Sovereign
- First edition
- Author: C. J. Sansom
- Language: English
- Series: Matthew Shardlake #3
- Genre: Historical mystery, detective fiction
- Set in: Tudor England
- Publisher: Macmillan
- Publication date: 2006 (UK) 2007 (US)
- Publication place: United Kingdom
- Media type: Print (paperback, large print); ebook
- Pages: 582 pp
- ISBN: 9781405088572 (trade paperback ed.)
- OCLC: 67872498
- LC Class: PR6119.A57 S68 2006
- Preceded by: Dark Fire
- Followed by: Revelation

= Sovereign (Sansom novel) =

2006 novel by C J Sansom

Sovereign, published in 2006, is a historical mystery novel by British author C. J. Sansom. It is Sansom's fourth novel and the third in the Matthew Shardlake Series. Set in the 16th century during the reign of King Henry VIII, it follows hunchbacked lawyer Matthew Shardlake and his assistant, Jack Barak, as they investigate a series of murders and a plot to question the legitimacy of the line of succession to the English throne.

==Plot==
Set in the autumn of 1541, the novel describes fictional events surrounding Henry VIII's 'Progress' to the North (a state visit accompanied by the royal court and its attendants, the purpose of which was to accept the formal surrender from those who had rebelled during the Pilgrimage of Grace). Most of the novel is set in York though events in London and on the return journey via Hull are also depicted.

Matthew Shardlake (a London lawyer) and his assistant Jack Barak arrive in York ahead of the Progress to fulfill an official role but also with a secret mission from Thomas Cranmer, Archbishop of Canterbury. The official role is to deal with petitions to the king from the citizens of York; the secret mission is to ensure the welfare of an important political prisoner, Sir Edward Broderick, so that he can be brought to London for questioning in the Tower of London. However, events are quickly complicated when the murder of a York glazier leads Shardlake to the discovery of important documents that bring the king's right to the throne into question.

==Characters==
Historical characters portrayed in the novel include:

- Henry VIII (King of England)
- Catherine Howard (Queen of England; the King's fifth wife)
- Jane, Lady Rochford (the Queen's lady-in-waiting)
- Thomas Cranmer (Archbishop of Canterbury)
- Sir Richard Rich (statesman)
- Thomas Culpeper (courtier)
- Francis Dereham (courtier)
- The late Robert Aske (executed leader of the failed Pilgrimage of Grace)
- The late Cecily Neville (wife of Richard of York and ancestor of the King)
- The late Edward Blaybourne (in the novel, author of a mysterious confession)

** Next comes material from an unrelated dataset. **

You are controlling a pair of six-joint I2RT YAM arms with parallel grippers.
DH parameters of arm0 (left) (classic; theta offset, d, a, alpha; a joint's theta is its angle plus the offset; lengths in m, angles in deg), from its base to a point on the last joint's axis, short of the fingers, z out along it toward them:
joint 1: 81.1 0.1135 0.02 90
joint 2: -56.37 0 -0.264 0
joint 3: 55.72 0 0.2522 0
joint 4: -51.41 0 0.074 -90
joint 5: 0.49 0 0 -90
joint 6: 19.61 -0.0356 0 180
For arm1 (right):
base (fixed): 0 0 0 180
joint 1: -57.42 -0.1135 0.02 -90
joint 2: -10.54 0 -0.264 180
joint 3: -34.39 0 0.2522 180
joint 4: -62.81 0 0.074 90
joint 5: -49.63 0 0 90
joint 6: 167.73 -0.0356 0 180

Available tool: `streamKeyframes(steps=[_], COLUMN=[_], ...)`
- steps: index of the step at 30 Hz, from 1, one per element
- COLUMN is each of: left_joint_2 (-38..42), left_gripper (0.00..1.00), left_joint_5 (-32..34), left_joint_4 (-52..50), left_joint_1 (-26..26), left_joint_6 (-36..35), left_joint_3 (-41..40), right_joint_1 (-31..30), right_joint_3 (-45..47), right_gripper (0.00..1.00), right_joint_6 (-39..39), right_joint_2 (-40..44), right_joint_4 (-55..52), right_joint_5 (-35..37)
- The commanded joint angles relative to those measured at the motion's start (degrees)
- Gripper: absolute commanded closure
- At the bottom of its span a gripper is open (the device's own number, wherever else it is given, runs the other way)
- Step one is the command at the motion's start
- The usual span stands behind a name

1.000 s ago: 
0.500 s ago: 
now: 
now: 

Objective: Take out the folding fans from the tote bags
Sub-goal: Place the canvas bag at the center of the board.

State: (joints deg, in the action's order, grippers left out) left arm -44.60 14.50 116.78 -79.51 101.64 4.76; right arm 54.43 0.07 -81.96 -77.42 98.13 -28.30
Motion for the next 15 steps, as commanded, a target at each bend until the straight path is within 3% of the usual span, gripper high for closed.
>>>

Fictional characters include:

- Matthew Shardlake
- Jack Barak (Shardlake's assistant)
- Sir Edward Broderick (a political prisoner)
- Sir William Maleverer (chair of the Council of the North)
- Fulke Radwinter (Broderick's gaoler in York Castle)
- Simon Craike (a lawyer, once Shardlake's fellow student)
- Giles Wrenne (also a lawyer, now advanced in years)
- Jennet Marlin (one of Lady Rochford's attendants)
- Tamasin Reedbourne (a servant of the queen's household)

== Reception ==
In The Independent, Amanda Craig praised the novel, likening the quality of the series to the detective fiction by P. D. James, Ruth Rendell, Ian Rankin and Minette Walters. She praised its "vigorous, well-drawn characters" and "impressive historical research".

Desmond Ryan, a former critic with The Philadelphia Inquirer, also reviewed the novel positively, noting that Sansom succeeded at writing a first-person narrative without awkward historical exposition by the protagonist. He wrote that the three novels in the series "deserve the praise heaped on them in England".

Clea Simon of The Boston Globe wrote that Sovereign was not only longer, but demonstrated greater depth of plot than Sansom's previous novels, calling it an "engaging mix of history and fiction".

The novel was dramatized for radio in a 2015 BBC Radio 4 series. In July 2023, a community theatre performed an adaptation of Sovereign outdoors at King's Manor, York, in a joint production of York Theatre Royal and the University of York.